What you are asked to do ->
The answer must consist of the records, repeated exactly.
★ ★ ★ ★ ★ ★ ★
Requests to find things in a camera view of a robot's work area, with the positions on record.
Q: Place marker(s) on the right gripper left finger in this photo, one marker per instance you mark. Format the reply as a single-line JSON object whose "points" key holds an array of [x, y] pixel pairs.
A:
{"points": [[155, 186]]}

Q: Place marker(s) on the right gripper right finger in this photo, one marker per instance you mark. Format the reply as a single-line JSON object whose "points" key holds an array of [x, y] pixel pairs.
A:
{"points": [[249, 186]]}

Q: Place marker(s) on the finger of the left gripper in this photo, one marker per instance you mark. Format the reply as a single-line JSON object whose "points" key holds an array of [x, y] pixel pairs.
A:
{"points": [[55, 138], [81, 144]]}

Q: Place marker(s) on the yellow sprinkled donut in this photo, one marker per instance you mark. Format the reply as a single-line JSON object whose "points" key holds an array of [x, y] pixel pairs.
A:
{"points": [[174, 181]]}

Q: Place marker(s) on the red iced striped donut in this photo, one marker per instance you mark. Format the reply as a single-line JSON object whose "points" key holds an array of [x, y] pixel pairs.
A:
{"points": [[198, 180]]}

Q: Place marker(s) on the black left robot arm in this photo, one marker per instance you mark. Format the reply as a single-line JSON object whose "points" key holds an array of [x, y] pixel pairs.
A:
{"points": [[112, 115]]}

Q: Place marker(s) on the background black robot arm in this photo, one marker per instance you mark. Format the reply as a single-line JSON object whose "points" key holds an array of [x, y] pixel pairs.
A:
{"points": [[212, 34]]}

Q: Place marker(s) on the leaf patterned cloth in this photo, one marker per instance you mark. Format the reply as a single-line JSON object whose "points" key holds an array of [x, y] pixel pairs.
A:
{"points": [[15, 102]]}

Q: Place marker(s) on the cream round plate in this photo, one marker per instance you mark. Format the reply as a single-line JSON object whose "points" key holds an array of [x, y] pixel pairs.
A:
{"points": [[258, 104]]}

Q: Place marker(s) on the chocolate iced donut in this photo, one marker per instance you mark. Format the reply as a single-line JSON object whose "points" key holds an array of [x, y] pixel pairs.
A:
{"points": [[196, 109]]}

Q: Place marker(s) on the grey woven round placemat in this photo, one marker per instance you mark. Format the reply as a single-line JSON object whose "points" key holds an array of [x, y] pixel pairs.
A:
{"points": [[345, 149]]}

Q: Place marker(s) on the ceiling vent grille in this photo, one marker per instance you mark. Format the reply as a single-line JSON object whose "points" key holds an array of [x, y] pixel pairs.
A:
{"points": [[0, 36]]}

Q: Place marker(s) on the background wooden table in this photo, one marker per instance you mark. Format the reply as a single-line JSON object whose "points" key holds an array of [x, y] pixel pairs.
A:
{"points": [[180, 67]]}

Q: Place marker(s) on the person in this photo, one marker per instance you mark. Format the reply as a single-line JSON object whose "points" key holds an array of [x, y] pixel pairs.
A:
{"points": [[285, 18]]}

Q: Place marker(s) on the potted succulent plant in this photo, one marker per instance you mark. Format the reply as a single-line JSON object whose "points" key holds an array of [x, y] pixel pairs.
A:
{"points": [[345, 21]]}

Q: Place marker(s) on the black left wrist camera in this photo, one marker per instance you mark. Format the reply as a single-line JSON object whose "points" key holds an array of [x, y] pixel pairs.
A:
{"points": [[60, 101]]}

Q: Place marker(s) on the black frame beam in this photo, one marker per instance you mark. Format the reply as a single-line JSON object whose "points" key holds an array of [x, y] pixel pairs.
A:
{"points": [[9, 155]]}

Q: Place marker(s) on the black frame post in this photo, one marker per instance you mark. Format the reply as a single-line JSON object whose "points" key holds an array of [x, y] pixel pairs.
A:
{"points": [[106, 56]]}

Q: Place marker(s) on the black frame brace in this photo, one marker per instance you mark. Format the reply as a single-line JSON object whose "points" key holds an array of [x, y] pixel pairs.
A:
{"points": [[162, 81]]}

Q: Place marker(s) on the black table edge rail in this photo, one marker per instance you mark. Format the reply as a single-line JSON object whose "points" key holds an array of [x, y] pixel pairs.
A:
★ ★ ★ ★ ★ ★ ★
Problem solution ->
Requests to find things in a camera view of a robot's work area, with the positions on record.
Q: Place marker(s) on the right gripper left finger in this photo, one marker per instance you mark. Format the reply as a single-line JSON object whose "points" key holds an array of [x, y] pixel pairs.
A:
{"points": [[155, 186]]}

Q: Place marker(s) on the right gripper right finger in this photo, one marker per instance you mark. Format the reply as a single-line JSON object whose "points" key holds an array of [x, y] pixel pairs.
A:
{"points": [[249, 186]]}

Q: Place marker(s) on the finger of the left gripper in this photo, one marker per instance you mark. Format the reply as a single-line JSON object whose "points" key holds an array of [x, y] pixel pairs.
A:
{"points": [[55, 138], [81, 144]]}

Q: Place marker(s) on the yellow sprinkled donut in this photo, one marker per instance you mark. Format the reply as a single-line JSON object whose "points" key holds an array of [x, y] pixel pairs.
A:
{"points": [[174, 181]]}

Q: Place marker(s) on the red iced striped donut in this photo, one marker per instance you mark. Format the reply as a single-line JSON object whose "points" key holds an array of [x, y] pixel pairs.
A:
{"points": [[198, 180]]}

Q: Place marker(s) on the black left robot arm in this photo, one marker per instance you mark. Format the reply as a single-line JSON object whose "points" key holds an array of [x, y] pixel pairs.
A:
{"points": [[112, 115]]}

Q: Place marker(s) on the background black robot arm in this photo, one marker per instance you mark. Format the reply as a single-line JSON object whose "points" key holds an array of [x, y] pixel pairs.
A:
{"points": [[212, 34]]}

Q: Place marker(s) on the leaf patterned cloth in this photo, one marker per instance you mark. Format the reply as a single-line JSON object whose "points" key holds an array of [x, y] pixel pairs.
A:
{"points": [[15, 102]]}

Q: Place marker(s) on the cream round plate in this photo, one marker per instance you mark. Format the reply as a single-line JSON object whose "points" key holds an array of [x, y] pixel pairs.
A:
{"points": [[258, 104]]}

Q: Place marker(s) on the chocolate iced donut in this photo, one marker per instance you mark. Format the reply as a single-line JSON object whose "points" key holds an array of [x, y] pixel pairs.
A:
{"points": [[196, 109]]}

Q: Place marker(s) on the grey woven round placemat in this photo, one marker per instance you mark. Format the reply as a single-line JSON object whose "points" key holds an array of [x, y] pixel pairs.
A:
{"points": [[345, 149]]}

Q: Place marker(s) on the ceiling vent grille in this photo, one marker per instance you mark. Format the reply as a single-line JSON object whose "points" key holds an array of [x, y] pixel pairs.
A:
{"points": [[0, 36]]}

Q: Place marker(s) on the background wooden table in this photo, one marker per instance you mark. Format the reply as a single-line JSON object whose "points" key holds an array of [x, y] pixel pairs.
A:
{"points": [[180, 67]]}

Q: Place marker(s) on the person in this photo, one marker per instance you mark. Format the reply as a single-line JSON object whose "points" key holds an array of [x, y] pixel pairs.
A:
{"points": [[285, 18]]}

Q: Place marker(s) on the potted succulent plant in this photo, one marker per instance you mark. Format the reply as a single-line JSON object whose "points" key holds an array of [x, y] pixel pairs.
A:
{"points": [[345, 21]]}

Q: Place marker(s) on the black left wrist camera in this photo, one marker per instance you mark. Format the reply as a single-line JSON object whose "points" key holds an array of [x, y] pixel pairs.
A:
{"points": [[60, 101]]}

Q: Place marker(s) on the black frame beam in this photo, one marker per instance you mark. Format the reply as a single-line JSON object whose "points" key holds an array of [x, y] pixel pairs.
A:
{"points": [[9, 155]]}

Q: Place marker(s) on the black frame post in this photo, one marker per instance you mark. Format the reply as a single-line JSON object whose "points" key holds an array of [x, y] pixel pairs.
A:
{"points": [[106, 56]]}

Q: Place marker(s) on the black frame brace in this photo, one marker per instance you mark. Format the reply as a single-line JSON object whose "points" key holds an array of [x, y] pixel pairs.
A:
{"points": [[162, 81]]}

Q: Place marker(s) on the black table edge rail in this photo, one marker per instance you mark. Format the reply as a single-line JSON object whose "points" key holds an array of [x, y] pixel pairs.
A:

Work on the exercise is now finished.